Чародей чуть улыбнулся. Все еще печально, но уже без такой тоски.
— Да… У нас было много счастливых моментов, — согласился он, — Но я все равно жалею, что их не было еще больше. Что я не увидел, как ты улыбаешься, когда не думаешь о войне. Что я не привел тебя в свой дом — настоящий дом, выстроенный для нас двоих. А еще — что я узнал, как ты целуешься под принуждением и как — от радости, что ты живая, но так и не узнал, как ты целуешь того, кого действительно любишь.
Сказав это, Килиан склонился к ней с недвусмысленными намерениями. Первая мысль Ланы была о том, что это неправильно — целоваться с призраком. Живые должны быть с живыми, а мертвые с мертвыми. Нарушать это правило — противоестественно.
Вторая мысль была совсем неожиданной. Что она, как ни странно, не против. Так странно. Когда он был живым, от его поцелуя она чувствовала себя преданной и оплеванной. Но сейчас…

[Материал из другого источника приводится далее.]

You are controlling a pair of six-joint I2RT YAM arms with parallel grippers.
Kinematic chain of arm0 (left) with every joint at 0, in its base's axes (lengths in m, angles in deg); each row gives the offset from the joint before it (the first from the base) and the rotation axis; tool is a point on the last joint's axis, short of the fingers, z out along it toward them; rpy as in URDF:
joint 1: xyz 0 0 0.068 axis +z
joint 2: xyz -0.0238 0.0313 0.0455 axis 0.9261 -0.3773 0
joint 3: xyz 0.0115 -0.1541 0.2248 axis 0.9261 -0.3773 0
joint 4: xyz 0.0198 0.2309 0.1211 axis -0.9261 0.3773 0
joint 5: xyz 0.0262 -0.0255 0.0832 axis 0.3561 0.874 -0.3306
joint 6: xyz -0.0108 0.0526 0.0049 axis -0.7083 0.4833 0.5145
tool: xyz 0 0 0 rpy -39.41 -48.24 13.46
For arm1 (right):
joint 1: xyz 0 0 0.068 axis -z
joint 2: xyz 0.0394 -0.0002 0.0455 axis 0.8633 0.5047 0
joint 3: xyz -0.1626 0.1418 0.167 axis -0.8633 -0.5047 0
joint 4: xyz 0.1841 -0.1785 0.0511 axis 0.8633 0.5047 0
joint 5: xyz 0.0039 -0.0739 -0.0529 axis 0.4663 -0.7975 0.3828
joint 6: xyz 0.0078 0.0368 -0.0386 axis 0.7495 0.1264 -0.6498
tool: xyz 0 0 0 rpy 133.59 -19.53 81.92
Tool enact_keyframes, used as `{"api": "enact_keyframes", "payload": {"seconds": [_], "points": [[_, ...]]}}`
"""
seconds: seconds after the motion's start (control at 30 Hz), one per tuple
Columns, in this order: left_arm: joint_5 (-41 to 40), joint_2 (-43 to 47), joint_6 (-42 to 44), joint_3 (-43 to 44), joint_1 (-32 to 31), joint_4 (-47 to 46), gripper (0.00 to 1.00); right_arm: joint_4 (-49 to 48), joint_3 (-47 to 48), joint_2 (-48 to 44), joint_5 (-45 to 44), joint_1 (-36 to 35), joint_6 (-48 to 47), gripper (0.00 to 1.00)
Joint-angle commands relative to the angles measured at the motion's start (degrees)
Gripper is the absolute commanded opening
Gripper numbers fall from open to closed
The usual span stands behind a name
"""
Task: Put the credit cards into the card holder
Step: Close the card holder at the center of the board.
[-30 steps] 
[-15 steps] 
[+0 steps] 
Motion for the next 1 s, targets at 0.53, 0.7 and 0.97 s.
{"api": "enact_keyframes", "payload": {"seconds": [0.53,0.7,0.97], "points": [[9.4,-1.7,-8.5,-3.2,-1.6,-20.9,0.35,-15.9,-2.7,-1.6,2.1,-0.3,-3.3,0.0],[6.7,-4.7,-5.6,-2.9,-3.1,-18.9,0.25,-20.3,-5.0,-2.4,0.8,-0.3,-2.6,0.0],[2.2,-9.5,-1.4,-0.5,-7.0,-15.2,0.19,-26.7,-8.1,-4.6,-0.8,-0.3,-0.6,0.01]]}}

Неужто все дело в чувстве вины? Неужто не может она никак вывести за грань восприятия то, что он пошел против своего Бога и погиб — ради неё? А может, дело было в том, как изменился он, освободив свою душу? Быть может, лишь пожертвовав жизнью, он стал по-настоящему живым?..
А затем Килиан вдруг отстранился, так и не дав их губам соприкоснуться. Сон начал рассыпаться.
— Нет, — тихо, но твердо сказал мужчина, — Если ты сделаешь это из жалости… Это будет мало отличаться от принуждения. Когда-нибудь. Возможно, в новой жизни. Мы встретимся снова. И я исправлю все свои ошибки. Стану тем мужчиной, которому ты смогла бы, не кривя душой, сказать «люблю». Я обещаю тебе, Лана. Но сейчас… В этой жизни. Будь счастлива. Возможно, с кем-то другим, с кем-то более достойным. Но будь счастлива. Пожалуйста.
Ответить ему Лана так и не успела.
В пустынях Черного Континента очень сложно отличать одного человека от другого. Скрывающая лица ткань, защищающая от песка и солнца, превращает любого в неясный темный силуэт.
Но со временем приучаешься обращать внимание на другие вещи. Походка, пластика. Каждый человек ходит по-своему. Нужно лишь увидеть это.
Сейчас Вотан не сомневался, что шел к нему именно Яруб. Только этот старик мог сочетать хромоту с какой-то основательностью. Он едва переставлял ноги, но почему-то не возникало сомнений, что каждый шаг он делает с твердой уверенностью, что это именно тот шаг, который нужно сделать.
Правда, сейчас сам Вотан этой уверенности не разделял.
— Я пришел сюда, чтобы побыть в одиночестве, — сказал он, — Не беспокойся, я знаю дорогу назад.
Он стоял на краю каньона в километре от поселения ансарров. Днем отсюда открывался величественный вид. Ночью, в неверном свете ущербной луны, рассмотреть можно было мало что, но несмотря на это, для Вотана это оставалось любимым местом.
Здесь всегда можно было собраться с мыслями.
Ну, почти всегда.
— Уверен? — спросил старый знахарь, не переставая приближаться, — Как твоя болезнь?
— Боли почти нет, — ответил Вотан, снова отворачиваясь.
— Это значит, что ты излечиваешься?.. — не отставал старик.
— Это значит, что боли почти нет, — раздраженно повторил одноглазый.
Он прекрасно знал, что его «болезнь» излечить невозможно.
Потому что это вообще не была болезнь.
— Или ты просто к ней привык, — сделал вывод Яруб.
— Это тоже, — неохотно сказал чужестранец, — Слушай, что тебе нужно? Я сейчас не в настроении говорить. Тем более о своих проблемах.
— И именно поэтому поговорить тебе нужно, — заметил знахарь, — Причем сейчас, или завтра ты сорвешься на того же Джамиля, и кто-то из вас кого-то убьет. Итак, что случилось?